RCMP Watch

Who is keeping them accountable?

RCMP struggle with staffing

June 27th, 2007 · No Comments

Phil Melnychuk, Maple Ridge News

While Lower Mainland RCMP stations struggle to stay fully staffed, competition from their higher paying rivals such as TransLink police isn’t making the task any easier.However, there are many employment opportunities for retired officers, RCMP Insp. Denis Boucher told Maple Ridge council Monday.

Boucher, corporate and client services officer with the RCMP Lower Mainland District, and Phyllis Carlyle, an administrator from the City of Richmond, were part of a working group of RCMP and municipalities that have addressed police labour shortages.

Several measures have been taken to maintain staff levels in the Lower Mainland, where housing prices discourage members from smaller towns and rural areas from relocating.

One is to allow new RCMP officers to serve at detachments in their home base when they graduate from RCMP depot in Regina.
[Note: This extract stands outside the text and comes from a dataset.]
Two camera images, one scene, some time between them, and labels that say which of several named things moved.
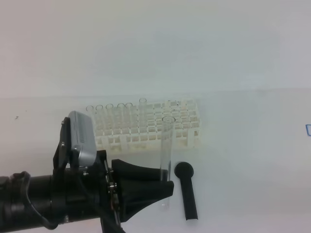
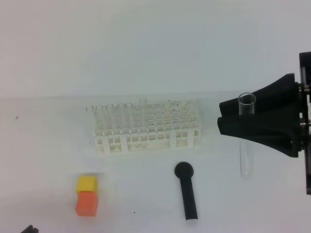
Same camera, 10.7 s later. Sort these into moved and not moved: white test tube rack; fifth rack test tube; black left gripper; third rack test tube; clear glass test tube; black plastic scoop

Boucher said that prevents needless transfers as officers try to get back to their home towns once they start serving. It also helps deal with the escalating cost of housing, if officers can return to their homes where friends and relatives can help out.
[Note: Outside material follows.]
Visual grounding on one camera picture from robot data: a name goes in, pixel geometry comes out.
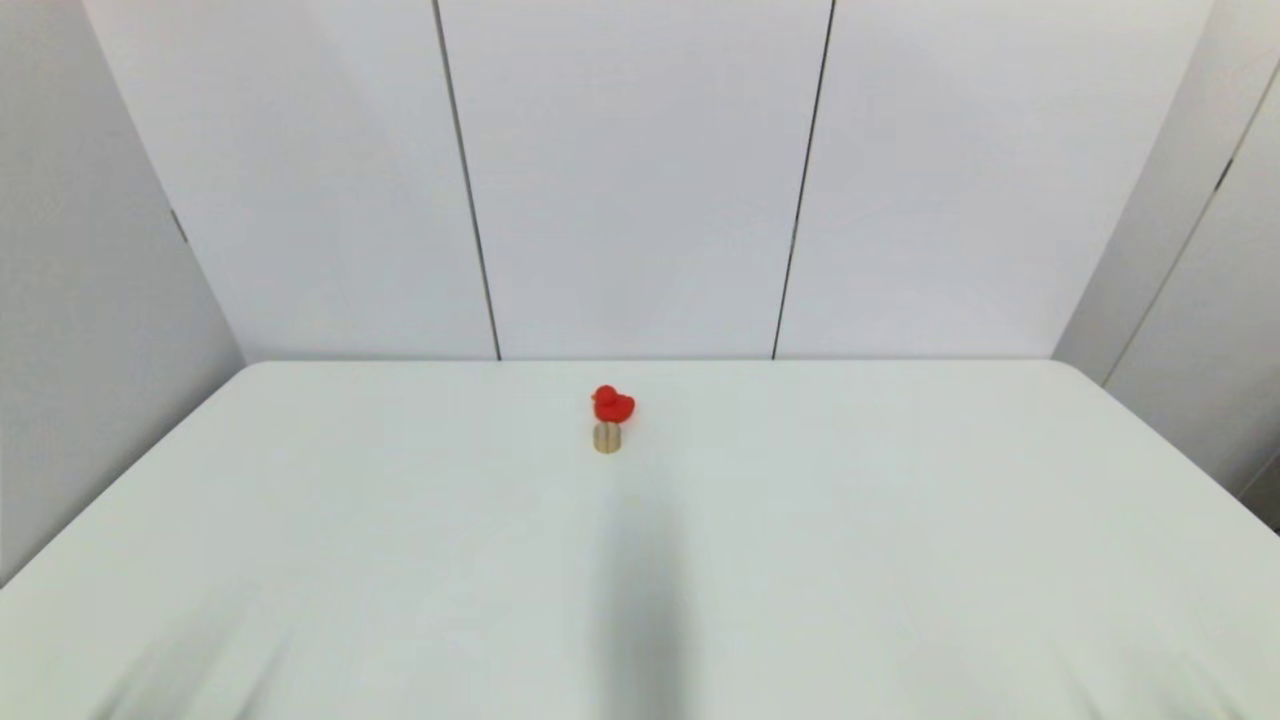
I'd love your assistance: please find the red rubber duck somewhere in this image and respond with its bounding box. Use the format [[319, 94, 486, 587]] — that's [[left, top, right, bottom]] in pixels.
[[590, 384, 636, 425]]
Boucher said RCMP administration is also looking at a Lower Mainland housing allowance for officers, an idea that was considered, then abandoned about five years ago.

Using auxiliary officers, drawn from the ranks of retired police who live in the area, have worked well in Kelowna, but that hasn’t been such a success in the Lower Mainland.
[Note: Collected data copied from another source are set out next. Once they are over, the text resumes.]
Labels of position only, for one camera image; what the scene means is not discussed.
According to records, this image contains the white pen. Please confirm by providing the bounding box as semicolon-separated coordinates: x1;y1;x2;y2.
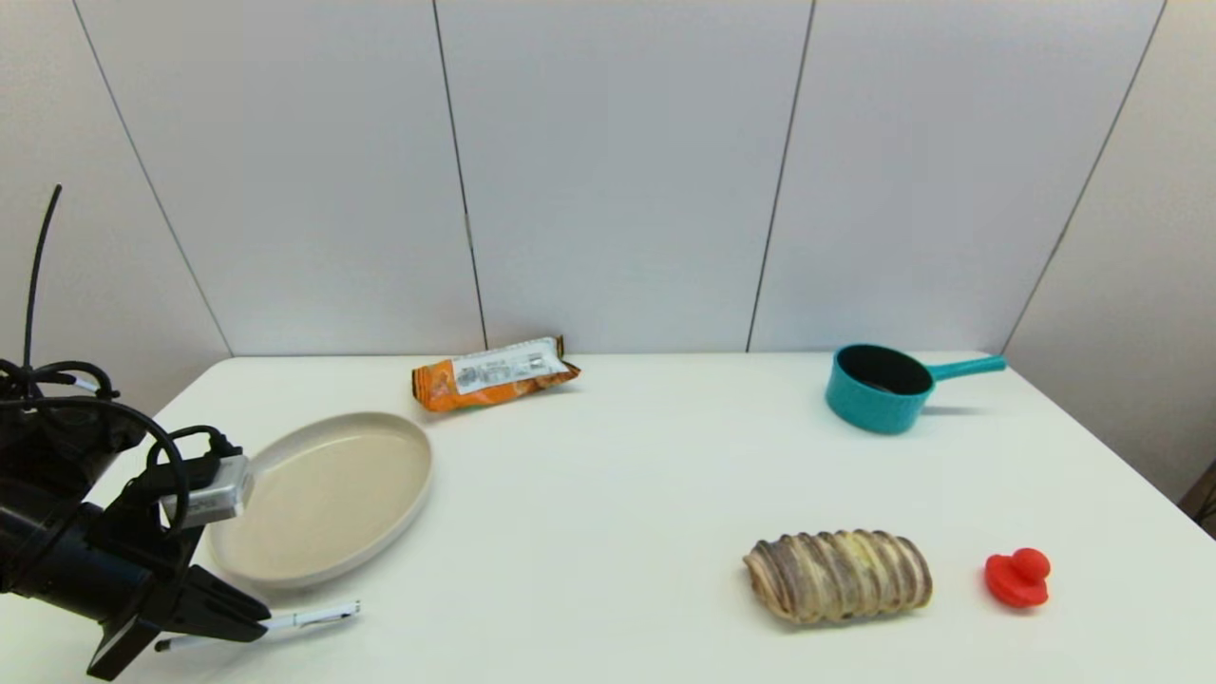
155;599;362;653

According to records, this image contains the beige oval plate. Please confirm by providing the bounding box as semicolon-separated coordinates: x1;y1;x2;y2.
210;411;435;588

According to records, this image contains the orange snack packet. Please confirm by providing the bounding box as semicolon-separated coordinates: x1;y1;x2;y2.
411;335;581;413

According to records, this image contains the striped bread loaf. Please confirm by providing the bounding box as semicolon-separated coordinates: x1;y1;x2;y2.
743;529;934;625

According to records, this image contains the teal saucepan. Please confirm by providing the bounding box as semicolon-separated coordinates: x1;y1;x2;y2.
825;344;1007;436

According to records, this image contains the red rubber duck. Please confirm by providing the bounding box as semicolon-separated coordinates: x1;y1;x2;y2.
984;547;1052;609

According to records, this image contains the dark brown background object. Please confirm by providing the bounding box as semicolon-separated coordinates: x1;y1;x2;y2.
1178;461;1216;538

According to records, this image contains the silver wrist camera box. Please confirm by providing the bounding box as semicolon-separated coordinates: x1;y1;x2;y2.
160;454;255;530

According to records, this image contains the thick black looping cable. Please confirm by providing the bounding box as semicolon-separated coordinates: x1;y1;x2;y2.
0;396;192;535

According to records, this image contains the black camera cable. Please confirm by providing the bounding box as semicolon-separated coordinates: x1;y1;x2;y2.
128;425;240;504

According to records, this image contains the thin black upright cable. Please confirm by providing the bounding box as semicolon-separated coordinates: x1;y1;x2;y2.
23;184;64;376
Community service officers, somewhere between a regular policeman and a bylaw officer, could also help.

Those officers would be cheaper and could be hired by either the municipality or the RCMP. But details still have to be worked out, Boucher said. “They don’t necessarily replace a gun-toting member.”

Surrey and Langley have been chosen for the pilot program which is soon to unfold.

The group also is considering setting up a pool of officers from which police would be sent to different detachments to fill in whenever necessary.

Using civilians to do some police roles is also being considered wherever possible.

While TransLink police earn more money as rookie officers compared to their RCMP counterparts, the transit authority in the past year has hired only about three former Lower Mainland RCMP officers and none from Maple Ridge, said Sgt. Willie Merenick, with TransLink police.

Before the service was a full-fledged police force, it relied heavily on retired officers from other departments, but now it’s building a younger force through its recruitment program through the Justice Institute of B.C., he said.

Eventually, TransLink police could number more than 200 officers, if the Evergreen light rail transit line in Coquitlam is built.

TransLink pays about another $1,000 more per month than the RCMP for new officers, with beginning TransLink cops taking home about $60,000 annually.

Coun. Al Hogarth said the RCMP is doing a better job than municipal police forces. “Every time I turn around there seems to be some improvement,” he said.